LA FRANCE ESSAIE DE S'EN LAVER LES MAINS
Dominique Trinquand, expert français en matière de gestion des crises et d'opérations de maintien de la paix , analyse les propos de Bashar Jaafari, sur l'utilisation d'armes chimiques .
Pour cet homme " C'est absurde. S’imaginer que les services français travaillent sur les problèmes d’armements chimiques de façon à accuser le gouvernement syrien et ne pas accuser l’opposition, puisque c’est l’opposition au gouvernement syrien est, à mon avis, c'est totalement méconnaître les services français qui ne sont pas du même ordre que les services syriens", a déclaré l'expert qui trouve ce genre de manœuvre absurde !. Un expert qui ne semble pas être très informé et, qui croit encore,- Ô, mon dieu ! - que notre gouvernement est innocent.

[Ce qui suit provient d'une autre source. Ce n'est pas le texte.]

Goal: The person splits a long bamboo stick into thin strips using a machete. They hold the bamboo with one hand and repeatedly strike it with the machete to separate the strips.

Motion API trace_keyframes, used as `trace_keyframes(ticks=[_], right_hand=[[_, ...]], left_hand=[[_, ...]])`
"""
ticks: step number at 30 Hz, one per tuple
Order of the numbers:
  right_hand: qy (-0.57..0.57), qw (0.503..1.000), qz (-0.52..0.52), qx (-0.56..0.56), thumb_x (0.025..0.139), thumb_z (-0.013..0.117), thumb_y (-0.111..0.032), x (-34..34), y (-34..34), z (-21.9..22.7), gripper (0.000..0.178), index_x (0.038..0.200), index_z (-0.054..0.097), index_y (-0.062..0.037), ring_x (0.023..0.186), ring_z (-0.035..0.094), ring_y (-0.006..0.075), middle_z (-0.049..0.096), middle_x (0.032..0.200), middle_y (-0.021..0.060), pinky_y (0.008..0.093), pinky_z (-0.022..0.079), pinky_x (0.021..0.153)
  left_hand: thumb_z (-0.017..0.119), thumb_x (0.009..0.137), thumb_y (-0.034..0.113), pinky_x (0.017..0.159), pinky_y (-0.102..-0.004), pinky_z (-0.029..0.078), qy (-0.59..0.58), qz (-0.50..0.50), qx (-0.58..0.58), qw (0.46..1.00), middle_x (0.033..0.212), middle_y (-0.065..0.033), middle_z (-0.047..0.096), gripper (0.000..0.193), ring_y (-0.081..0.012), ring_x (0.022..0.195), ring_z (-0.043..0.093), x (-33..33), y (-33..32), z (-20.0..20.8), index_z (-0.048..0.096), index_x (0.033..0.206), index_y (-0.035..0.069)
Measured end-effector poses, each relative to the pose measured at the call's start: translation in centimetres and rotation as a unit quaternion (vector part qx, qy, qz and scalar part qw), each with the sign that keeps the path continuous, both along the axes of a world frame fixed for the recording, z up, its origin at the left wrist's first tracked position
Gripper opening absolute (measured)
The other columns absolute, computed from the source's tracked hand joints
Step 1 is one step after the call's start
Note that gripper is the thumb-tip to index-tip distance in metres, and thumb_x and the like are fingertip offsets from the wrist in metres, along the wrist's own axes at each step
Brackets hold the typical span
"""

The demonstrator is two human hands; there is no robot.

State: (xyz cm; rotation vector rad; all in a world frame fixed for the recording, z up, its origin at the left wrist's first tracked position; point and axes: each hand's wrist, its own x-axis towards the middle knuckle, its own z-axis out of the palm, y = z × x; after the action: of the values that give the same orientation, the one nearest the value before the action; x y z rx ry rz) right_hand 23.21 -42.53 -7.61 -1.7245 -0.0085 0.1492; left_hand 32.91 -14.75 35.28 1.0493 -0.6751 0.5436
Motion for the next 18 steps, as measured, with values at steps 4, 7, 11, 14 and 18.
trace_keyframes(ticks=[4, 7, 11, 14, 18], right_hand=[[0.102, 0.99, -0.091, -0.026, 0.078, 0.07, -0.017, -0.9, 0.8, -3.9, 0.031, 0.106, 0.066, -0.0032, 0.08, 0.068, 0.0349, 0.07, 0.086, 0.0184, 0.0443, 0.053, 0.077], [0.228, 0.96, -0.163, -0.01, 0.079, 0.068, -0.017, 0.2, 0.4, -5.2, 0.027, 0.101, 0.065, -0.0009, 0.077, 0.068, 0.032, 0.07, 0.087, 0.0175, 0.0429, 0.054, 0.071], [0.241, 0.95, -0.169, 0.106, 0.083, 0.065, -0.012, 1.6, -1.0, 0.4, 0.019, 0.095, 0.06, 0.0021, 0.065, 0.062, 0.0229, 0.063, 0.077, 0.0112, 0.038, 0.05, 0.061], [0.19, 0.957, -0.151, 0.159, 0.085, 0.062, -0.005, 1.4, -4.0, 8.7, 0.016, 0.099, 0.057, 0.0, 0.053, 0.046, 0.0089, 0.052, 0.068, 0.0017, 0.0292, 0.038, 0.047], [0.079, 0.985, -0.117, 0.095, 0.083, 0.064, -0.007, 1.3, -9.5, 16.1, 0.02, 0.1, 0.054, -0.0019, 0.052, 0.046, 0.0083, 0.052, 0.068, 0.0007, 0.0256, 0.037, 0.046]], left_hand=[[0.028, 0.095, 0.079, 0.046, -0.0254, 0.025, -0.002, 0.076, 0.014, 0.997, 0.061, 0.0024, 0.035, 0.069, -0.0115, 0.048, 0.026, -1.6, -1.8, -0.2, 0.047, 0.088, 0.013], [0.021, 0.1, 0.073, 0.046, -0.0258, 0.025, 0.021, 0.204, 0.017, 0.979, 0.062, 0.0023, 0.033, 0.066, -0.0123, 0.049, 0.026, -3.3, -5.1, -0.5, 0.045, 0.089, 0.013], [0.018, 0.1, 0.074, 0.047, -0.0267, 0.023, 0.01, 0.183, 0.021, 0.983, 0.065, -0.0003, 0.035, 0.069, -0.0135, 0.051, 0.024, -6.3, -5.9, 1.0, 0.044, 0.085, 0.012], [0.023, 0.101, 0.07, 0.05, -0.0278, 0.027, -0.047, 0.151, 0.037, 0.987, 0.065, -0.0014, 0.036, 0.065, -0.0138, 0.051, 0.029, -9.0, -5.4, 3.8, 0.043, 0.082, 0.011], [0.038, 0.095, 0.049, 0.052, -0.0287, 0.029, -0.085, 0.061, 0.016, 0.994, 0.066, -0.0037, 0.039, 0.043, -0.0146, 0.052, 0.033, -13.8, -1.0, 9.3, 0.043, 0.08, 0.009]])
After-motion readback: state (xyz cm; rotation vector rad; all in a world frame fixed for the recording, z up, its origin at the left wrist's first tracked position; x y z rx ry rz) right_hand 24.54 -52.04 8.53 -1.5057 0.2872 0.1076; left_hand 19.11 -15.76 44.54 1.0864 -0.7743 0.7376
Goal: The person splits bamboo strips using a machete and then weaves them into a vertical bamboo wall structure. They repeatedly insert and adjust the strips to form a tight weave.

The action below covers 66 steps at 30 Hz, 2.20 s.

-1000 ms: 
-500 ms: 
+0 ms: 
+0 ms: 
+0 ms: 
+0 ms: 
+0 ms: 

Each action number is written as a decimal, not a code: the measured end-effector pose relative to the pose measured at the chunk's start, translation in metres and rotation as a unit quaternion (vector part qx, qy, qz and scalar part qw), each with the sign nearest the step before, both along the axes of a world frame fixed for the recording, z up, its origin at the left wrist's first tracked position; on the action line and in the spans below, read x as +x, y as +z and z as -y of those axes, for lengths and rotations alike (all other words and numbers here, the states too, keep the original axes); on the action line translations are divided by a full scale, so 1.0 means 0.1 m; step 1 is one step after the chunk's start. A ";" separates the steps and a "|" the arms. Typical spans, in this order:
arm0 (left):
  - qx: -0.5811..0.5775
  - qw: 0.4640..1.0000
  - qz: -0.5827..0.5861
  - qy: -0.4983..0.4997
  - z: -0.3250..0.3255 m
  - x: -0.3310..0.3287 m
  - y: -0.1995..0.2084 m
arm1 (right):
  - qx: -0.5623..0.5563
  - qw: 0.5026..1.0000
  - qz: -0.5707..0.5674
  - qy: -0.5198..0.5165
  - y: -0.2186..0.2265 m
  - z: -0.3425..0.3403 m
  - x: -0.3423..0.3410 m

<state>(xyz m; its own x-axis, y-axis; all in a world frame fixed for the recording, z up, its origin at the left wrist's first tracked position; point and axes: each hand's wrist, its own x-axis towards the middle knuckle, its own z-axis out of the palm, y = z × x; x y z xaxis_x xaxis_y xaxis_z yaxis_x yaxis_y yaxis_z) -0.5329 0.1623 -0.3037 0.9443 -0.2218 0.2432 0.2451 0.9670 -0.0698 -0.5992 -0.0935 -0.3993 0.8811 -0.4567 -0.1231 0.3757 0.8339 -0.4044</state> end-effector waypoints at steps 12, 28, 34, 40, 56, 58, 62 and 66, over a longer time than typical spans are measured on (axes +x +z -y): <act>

Il faudrait lui rappeler que les services ne les fabriquaient pas, ils se sont contentés de les livrer en toute discrétion !

Ce bon Trinquand, en regardant certainement les mouches au plafond, nous fait part de son inquiétude, à savoir ce qu’est devenu cet attirail chimique. A-t-il bien était totalement détruit ? ou les rebelles l'ont-ils récupéré pour l’utiliser ?. Hollande chercherait- il à se défiler, à fuir ses responsabilités en semant ainsi le doute chez les électeurs potentiels par crétin interposé ?

A ces questions, cet ''expert'' a peut-être, trouvé tout seul, une bonne réponse : et donc, comme l'on doit s'y attendre, la première responsabilité en revient à Bachard,  pour n'avoir pas su protéger cet armement. Et bien sûr, le deuxième responsable sont les djihadistes d'Al-Nusra qui ont su s'en servir, ceux-là même qui faisaient du bon boulot. Mais ceux-là, mieux vaut les ménager. On ne sait jamais, ils peuvent avoir l'idée d'en conserver une louchée pour s'en servir à leur retour en Europe.

Pour le reste, notre expert, ne semble pas être au courant du rapport américain qui stipulait que le gaz utilisé ne correspond pas à celui que possédait le gouvernement syrien de part sa composition moins agressive et qui fut détruit devant témoins. Hollande a aussi reconnu avoir fait livrer des armes létales.  D'ailleurs, quand ce fameux gaz made in France, leur reviendra en pleine gueule, ils reconnaîtront peut-être la provenance.